What is Vasalisa learning? The first task demands that she let the memory of her own good mother die. She must stop looking for her mother's blessing. She is cleaning Baba Yaga's house, separating mildewed corn from good corn, poppy seed from dirt, dusting the bolts on the doors and shutters made of human fingers.
The steamer trunk so carefully packed for Stephen pending the event of his abduction to the residential treatment center sits gathering dust in the basement. Of his own accord Stephen has set the car keys aside and turned in his license. At a recent court appearance the judge told him unequivocally that were he caught again in the car, he would be arrested, charged, and sent to juvenile detention for no less than a year.
Coming in from Boston one evening, I find Stephen amidst bike parts in our garage. “I'm fixing it up,” he says. “If I get caught driving I'm fucked.” Without looking up at me he asks, “Do you want my keys?” He laughs. “I've got about six or seven sets hidden around here …”
“I've got keys,” I answer. “But hey, it's good to know there are extra ones around.”
As for the gun incident at school, he is excused of any crime, the dilemma of whether holding a gun constitutes possession decided in his favor. The grace of these two resolutions stuns us. We seem to want to hold on to the feeling, which renders us terribly polite to each other.
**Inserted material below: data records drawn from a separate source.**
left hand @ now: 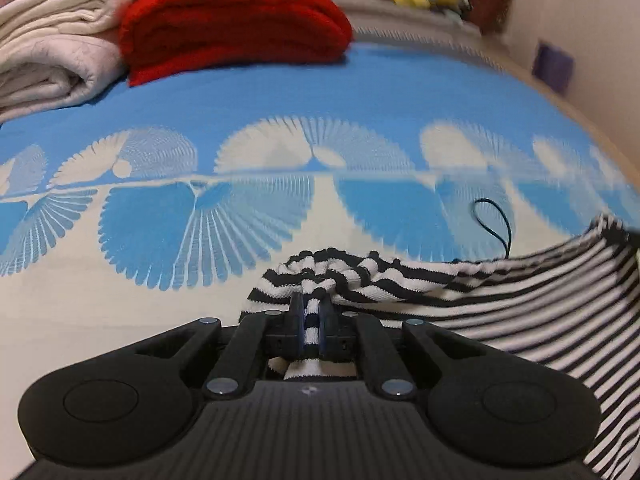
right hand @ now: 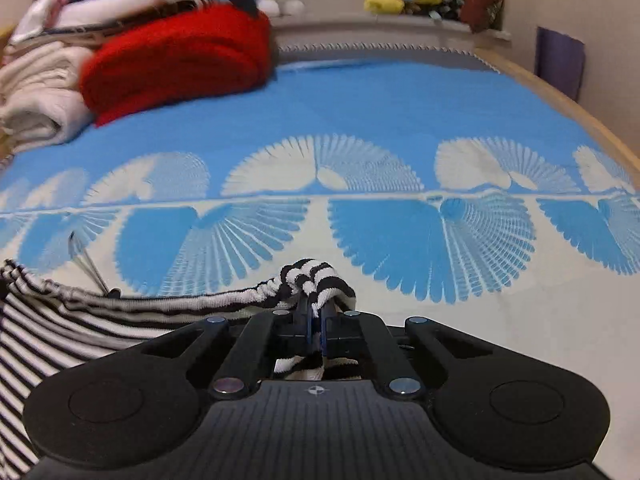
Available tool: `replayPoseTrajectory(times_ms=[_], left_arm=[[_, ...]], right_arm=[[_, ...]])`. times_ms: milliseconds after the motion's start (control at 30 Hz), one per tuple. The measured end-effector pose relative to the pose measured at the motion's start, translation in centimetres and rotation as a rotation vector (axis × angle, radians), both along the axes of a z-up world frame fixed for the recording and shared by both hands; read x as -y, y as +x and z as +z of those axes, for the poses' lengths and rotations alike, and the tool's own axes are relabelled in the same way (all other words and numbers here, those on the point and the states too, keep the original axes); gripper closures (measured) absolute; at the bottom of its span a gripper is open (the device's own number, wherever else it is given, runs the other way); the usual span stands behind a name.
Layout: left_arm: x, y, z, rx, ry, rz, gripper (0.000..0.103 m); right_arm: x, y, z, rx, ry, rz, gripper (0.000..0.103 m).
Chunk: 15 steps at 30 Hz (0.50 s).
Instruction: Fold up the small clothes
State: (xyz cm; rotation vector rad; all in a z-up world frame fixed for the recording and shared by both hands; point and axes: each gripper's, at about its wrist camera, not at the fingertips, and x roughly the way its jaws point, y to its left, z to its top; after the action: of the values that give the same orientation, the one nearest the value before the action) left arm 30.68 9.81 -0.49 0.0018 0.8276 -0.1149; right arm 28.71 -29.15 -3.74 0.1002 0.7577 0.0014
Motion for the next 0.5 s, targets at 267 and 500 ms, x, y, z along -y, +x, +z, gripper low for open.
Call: replayPoseTrajectory(times_ms=[267, 500], left_arm=[[2.1, 1.4, -4.3, -0.164, 0.143, 0.009, 0.075], [-1.8, -2.0, 0.7, -0.126, -0.008, 0.048, 0.058]], right_arm=[[-1.2, 2.3, -5.6, -0.223, -0.040, -0.072, 0.090], [1.0, -2.0, 0.4, -0.128, 0.118, -0.054, 0.058]])
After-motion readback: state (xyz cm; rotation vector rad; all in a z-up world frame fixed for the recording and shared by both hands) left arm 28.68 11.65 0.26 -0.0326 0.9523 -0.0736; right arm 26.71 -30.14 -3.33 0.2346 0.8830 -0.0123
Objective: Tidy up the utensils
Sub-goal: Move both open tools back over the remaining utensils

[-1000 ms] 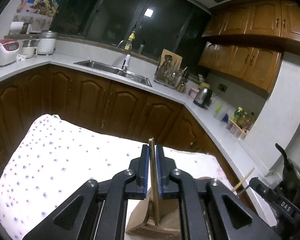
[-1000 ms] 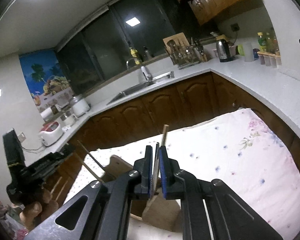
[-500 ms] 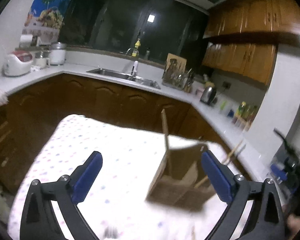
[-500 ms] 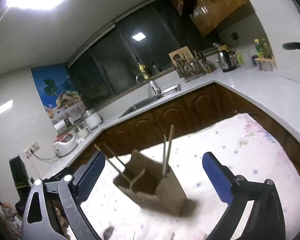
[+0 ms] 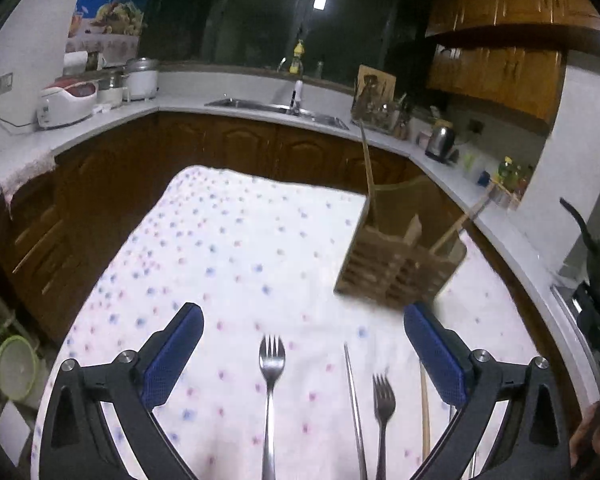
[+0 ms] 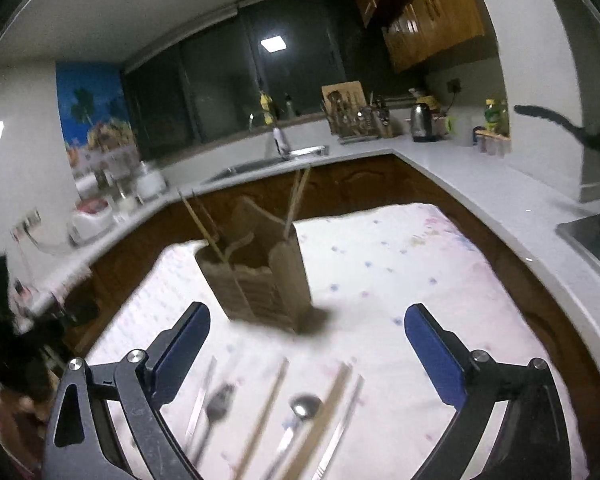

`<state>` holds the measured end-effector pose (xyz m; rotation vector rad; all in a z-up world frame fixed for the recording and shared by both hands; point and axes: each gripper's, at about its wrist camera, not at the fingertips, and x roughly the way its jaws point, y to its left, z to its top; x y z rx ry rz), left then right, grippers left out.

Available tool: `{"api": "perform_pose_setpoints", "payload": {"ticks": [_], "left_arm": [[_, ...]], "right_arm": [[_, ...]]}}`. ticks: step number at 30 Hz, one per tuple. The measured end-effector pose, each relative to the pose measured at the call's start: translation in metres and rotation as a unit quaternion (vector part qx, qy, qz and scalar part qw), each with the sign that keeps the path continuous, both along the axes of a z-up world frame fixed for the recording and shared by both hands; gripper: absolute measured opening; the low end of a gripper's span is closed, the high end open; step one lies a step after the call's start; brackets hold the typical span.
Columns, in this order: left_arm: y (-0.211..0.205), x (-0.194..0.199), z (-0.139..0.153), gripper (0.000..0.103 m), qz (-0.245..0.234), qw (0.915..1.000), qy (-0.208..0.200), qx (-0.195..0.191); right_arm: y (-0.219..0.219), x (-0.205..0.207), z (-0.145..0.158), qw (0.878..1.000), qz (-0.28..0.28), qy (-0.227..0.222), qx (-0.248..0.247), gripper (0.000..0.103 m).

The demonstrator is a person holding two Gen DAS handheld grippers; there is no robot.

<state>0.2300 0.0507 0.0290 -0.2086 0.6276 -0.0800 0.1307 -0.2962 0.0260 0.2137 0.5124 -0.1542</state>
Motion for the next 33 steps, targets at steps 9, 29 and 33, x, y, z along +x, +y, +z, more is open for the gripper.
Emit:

And now it's summer. We are relieved that school is out. We sleep in, we are lazy Stephen stays up each night working in the darkroom we've created in the basement, or mixing music on his synthesizer. Friends come and go. I've taken to gardening. I like to work after the sun goes down, carrying candles and a thermos of iced tea into the dirt. I, too, work past midnight.
I'm thinking, digging, planting. If study is a kind of prayer, then I am praying. I begin to understand that there is no rescue after which we are returned to our old lives. Of all the expectations I've entertained, perhaps that one has been the most destructive. I'm thinking of Vasalisa's name. It sounds to me like vacillation.
One night I leave my gardening to go look up the word in the OED. Dirt smears the page where I read, “from the Latin, to sway, totter …” “I accept that,” I say, returning to the garden, musing on the moment of the word, the slide and now of it. Vasalisa, vacillation. From the basement windows I can hear Stephen mix and remix phrases of music as he carefully dubs in each transition, backs up again and again to smooth out and resurface voice to instrument, voice to voice, instrument to voice.
Sometimes I'm invited down to Stephen's darkroom to watch by cave light the faces of friends and strangers, now and then my own, float to the surface of the page, take on definition, light and shadow.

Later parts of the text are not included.